Raja the Gullible starts and ends in 2023 but jumps timelines in the middle.

I did not want to deal with Gaza, so it had to stop in 2023. There's no way anybody living in Lebanon or, for me, in the United States, could not deal with it if it goes past 2023. Hakawati ended in 2003, right before the Iraq invasion. You can't not deal with it, and dealing with it would take over the book.

I wanted this parabolic look at life, and the center of it is the kidnapping, if you want to call it that. I was interested in how we looked at trauma, and how trauma has become identity. We have prescribed ways of dealing with trauma; I sometimes think that it might be better if we go back to not dealing with trauma. We forget that two people might have the same experience and have completely different outlooks. We tend to think this person is this way because such and such happened to them. This is not just wrong, it's insane! Not even Freud ever suggested that this would explain everything. It has become a cliché: my father did not pay any attention to me and that's why I fall for men who are such and such. That's bullshit! I went to see this movie, one of the Marvel superhero movies, and it had a talking racoon. And the movie actually went back to how the raccoon was tortured as a baby raccoon, and I thought, wait, am I supposed to become attached to a raccoon?! This book is sort of the anti-raccoon. Yes, yes, Raja could go back and deal with [his trauma], but dealing with this is not his primary concern. He's functioning. That's what I was going for... and then I started writing, and the mother took over.

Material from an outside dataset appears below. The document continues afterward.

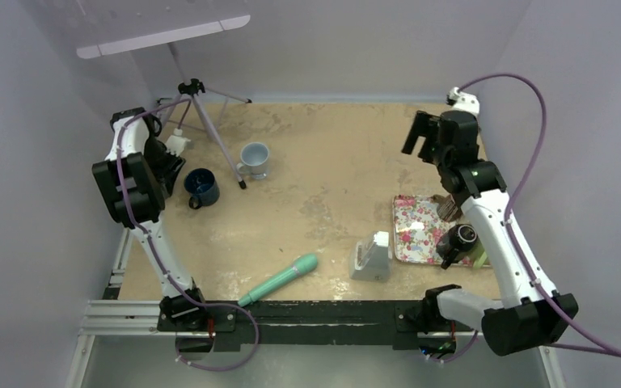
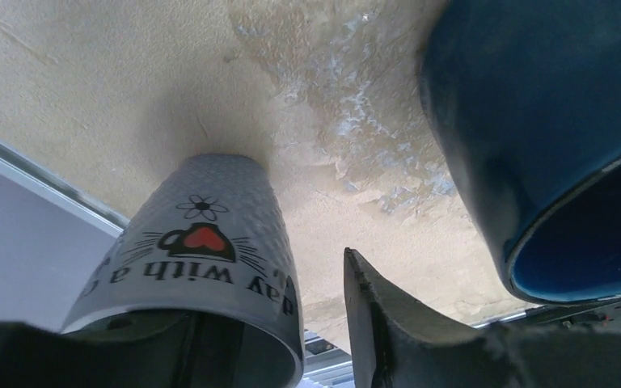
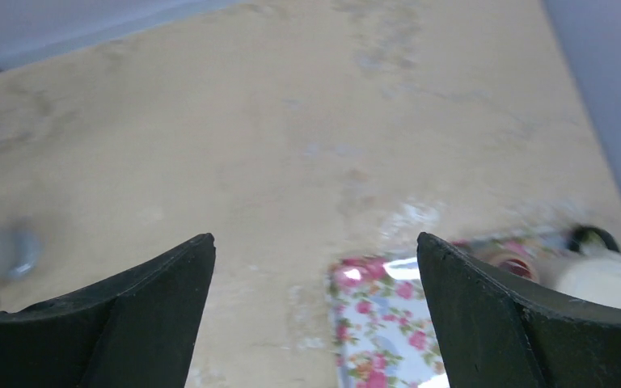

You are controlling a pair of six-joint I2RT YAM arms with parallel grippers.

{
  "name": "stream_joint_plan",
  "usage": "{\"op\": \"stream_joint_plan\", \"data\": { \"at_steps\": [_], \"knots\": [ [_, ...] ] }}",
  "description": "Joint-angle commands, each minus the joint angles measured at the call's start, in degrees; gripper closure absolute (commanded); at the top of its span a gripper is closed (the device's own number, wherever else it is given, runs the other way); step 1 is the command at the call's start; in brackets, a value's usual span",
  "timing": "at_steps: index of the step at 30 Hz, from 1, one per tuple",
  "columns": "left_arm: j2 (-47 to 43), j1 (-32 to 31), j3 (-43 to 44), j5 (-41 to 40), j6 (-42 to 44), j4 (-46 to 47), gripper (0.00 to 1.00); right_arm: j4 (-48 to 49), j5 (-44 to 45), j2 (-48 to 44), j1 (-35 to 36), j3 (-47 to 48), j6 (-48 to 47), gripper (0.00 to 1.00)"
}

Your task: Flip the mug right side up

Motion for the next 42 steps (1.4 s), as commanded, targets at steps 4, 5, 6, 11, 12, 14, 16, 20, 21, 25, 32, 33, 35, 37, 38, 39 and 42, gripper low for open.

I did want to write about love. Whether you want to call what was between the two boys Stockholm syndrome--I hate these terms, because it assumes the syndrome is the same for everybody. It isn't. I wanted to show different kinds of love. It turns out that the weirdest was Raja and his mother. They're completely devoted to each other, and they want to kill each other. There's one line: Raja says, "I want to kill my mother. I don't want to hurt her!" If you live through a civil war and you're kidnapped, how much would you want the world to be orderly and controlled? He's a control queen. His mother is, what is the opposite of a control queen? A chaos queen. That was the primary tension.

What do you hope your writing offers to the world?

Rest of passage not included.